About this task:
Each line of the listing below must be retyped exactly, with images left out.

Provided material:
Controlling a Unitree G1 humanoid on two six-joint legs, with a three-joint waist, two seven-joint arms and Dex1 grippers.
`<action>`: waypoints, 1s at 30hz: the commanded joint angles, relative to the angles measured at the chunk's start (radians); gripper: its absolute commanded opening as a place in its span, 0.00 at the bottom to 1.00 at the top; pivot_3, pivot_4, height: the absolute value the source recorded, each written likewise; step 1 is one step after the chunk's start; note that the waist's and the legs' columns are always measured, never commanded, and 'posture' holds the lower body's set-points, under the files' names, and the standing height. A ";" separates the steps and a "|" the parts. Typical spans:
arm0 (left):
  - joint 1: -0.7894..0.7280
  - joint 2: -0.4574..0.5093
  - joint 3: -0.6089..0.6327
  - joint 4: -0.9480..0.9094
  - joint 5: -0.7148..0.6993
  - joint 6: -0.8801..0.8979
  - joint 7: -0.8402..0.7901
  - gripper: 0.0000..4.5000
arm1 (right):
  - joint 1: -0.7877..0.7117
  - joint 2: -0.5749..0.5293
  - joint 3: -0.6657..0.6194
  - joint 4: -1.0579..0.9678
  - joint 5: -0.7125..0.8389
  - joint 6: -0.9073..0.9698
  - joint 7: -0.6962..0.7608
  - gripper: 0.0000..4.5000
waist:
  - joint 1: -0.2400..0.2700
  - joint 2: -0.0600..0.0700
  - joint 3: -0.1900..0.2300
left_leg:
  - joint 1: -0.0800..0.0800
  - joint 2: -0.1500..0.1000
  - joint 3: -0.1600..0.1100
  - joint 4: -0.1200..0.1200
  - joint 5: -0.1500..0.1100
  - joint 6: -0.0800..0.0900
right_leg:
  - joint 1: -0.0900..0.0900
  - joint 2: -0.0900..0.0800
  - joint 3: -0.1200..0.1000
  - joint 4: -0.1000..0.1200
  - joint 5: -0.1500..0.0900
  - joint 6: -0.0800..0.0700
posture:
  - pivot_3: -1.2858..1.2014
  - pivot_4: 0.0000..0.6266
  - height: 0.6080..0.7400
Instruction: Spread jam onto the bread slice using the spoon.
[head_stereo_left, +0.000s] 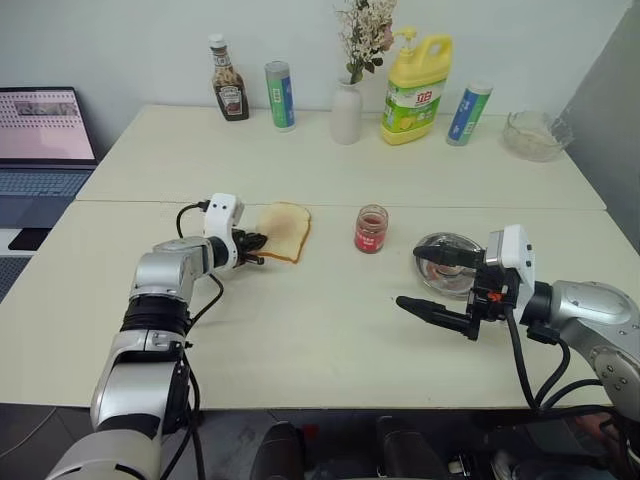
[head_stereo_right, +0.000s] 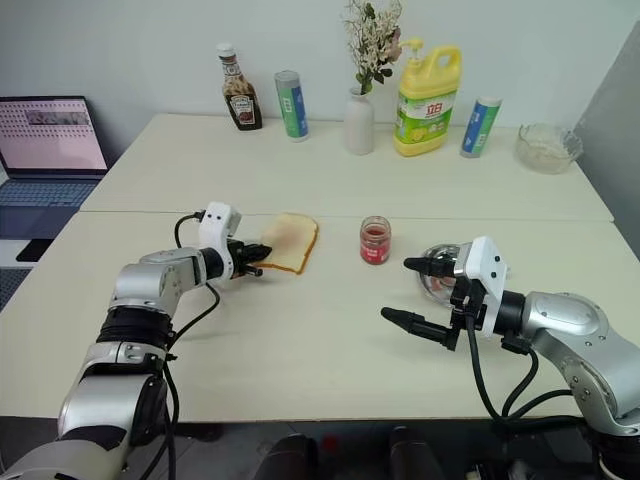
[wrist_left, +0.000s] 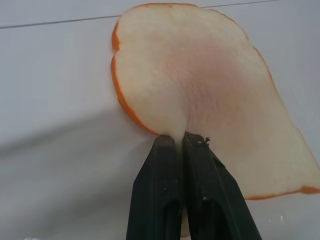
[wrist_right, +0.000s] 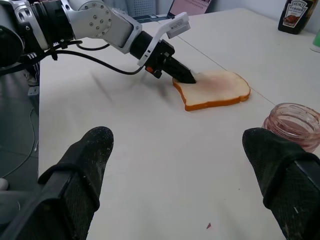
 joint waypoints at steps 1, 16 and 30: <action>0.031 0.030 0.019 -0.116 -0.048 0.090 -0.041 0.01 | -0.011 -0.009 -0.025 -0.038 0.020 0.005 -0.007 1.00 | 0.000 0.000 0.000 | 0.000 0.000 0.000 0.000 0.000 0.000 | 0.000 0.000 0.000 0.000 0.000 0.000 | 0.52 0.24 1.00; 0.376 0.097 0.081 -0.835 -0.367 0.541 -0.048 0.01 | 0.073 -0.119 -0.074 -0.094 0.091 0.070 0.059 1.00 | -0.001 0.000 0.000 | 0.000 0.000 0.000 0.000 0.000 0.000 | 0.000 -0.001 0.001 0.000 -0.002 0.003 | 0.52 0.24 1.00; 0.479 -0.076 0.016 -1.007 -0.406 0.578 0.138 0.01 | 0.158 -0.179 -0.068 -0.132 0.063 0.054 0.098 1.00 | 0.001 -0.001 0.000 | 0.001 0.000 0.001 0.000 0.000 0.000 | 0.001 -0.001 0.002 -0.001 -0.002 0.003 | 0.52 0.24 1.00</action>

Answer to this problem:
Controlling a Unitree G1 humanoid on two six-joint legs, with a three-joint waist, two seven-joint arms and Dex1 grippers.
`<action>`: waypoints, 1s at 30hz: the commanded joint angles, relative to the angles measured at the chunk's start (radians); gripper: its absolute commanded opening as a place in its span, 0.00 at the bottom to 1.00 at the top; pivot_3, pivot_4, height: the absolute value the source recorded, each written likewise; step 1 is one step after the chunk's start; note that the waist's and the legs' columns are always measured, never commanded, and 'posture' holds the lower body's set-points, under the files' names, and the standing height. A ";" separates the steps and a "|" the parts. Typical spans:
arm0 (left):
  - joint 1: -0.7894..0.7280
  - joint 2: -0.4574..0.5093
  - joint 3: -0.6089..0.6327
  - joint 4: -0.9480..0.9094
  - joint 5: -0.7148..0.6993
  - joint 6: -0.8801..0.8979
  - joint 7: -0.8402..0.7901
  - gripper: 0.0000..4.5000
arm1 (right):
  - joint 1: -0.7877..0.7117
  - joint 2: -0.5749..0.5293
  - joint 3: -0.6657..0.6194
  - joint 4: -1.0579..0.9678
  - joint 5: -0.7125..0.8389
  - joint 6: -0.9073..0.9698
  - joint 7: -0.6962..0.7608
  - gripper: 0.0000..4.5000
waist:
  - joint 1: -0.2400..0.2700
  - joint 2: -0.0600..0.0700
  - joint 3: -0.1900..0.2300
left_leg:
  - joint 1: -0.0800..0.0800
  - joint 2: -0.1500..0.1000
  - joint 3: -0.1600..0.1100
  - joint 4: -0.1200..0.1200
  - joint 5: -0.1500..0.1100
  - joint 6: -0.0800..0.0900
right_leg:
  - joint 1: -0.0900..0.0900
  - joint 2: -0.0900..0.0800
  - joint 3: -0.1200..0.1000
  - joint 4: -0.1000..0.1200
  - joint 5: -0.1500..0.0900
  - joint 6: -0.0800..0.0700
posture:
  - pivot_3: -1.2858..1.2014
  - pivot_4: 0.0000..0.6266
  - height: 0.6080..0.7400
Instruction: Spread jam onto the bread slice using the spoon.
[head_stereo_left, +0.000s] 
[head_stereo_right, +0.000s] 
[wrist_left, +0.000s] 
[wrist_right, +0.000s] 
 joint waypoints at steps 1, 16 and 30: <action>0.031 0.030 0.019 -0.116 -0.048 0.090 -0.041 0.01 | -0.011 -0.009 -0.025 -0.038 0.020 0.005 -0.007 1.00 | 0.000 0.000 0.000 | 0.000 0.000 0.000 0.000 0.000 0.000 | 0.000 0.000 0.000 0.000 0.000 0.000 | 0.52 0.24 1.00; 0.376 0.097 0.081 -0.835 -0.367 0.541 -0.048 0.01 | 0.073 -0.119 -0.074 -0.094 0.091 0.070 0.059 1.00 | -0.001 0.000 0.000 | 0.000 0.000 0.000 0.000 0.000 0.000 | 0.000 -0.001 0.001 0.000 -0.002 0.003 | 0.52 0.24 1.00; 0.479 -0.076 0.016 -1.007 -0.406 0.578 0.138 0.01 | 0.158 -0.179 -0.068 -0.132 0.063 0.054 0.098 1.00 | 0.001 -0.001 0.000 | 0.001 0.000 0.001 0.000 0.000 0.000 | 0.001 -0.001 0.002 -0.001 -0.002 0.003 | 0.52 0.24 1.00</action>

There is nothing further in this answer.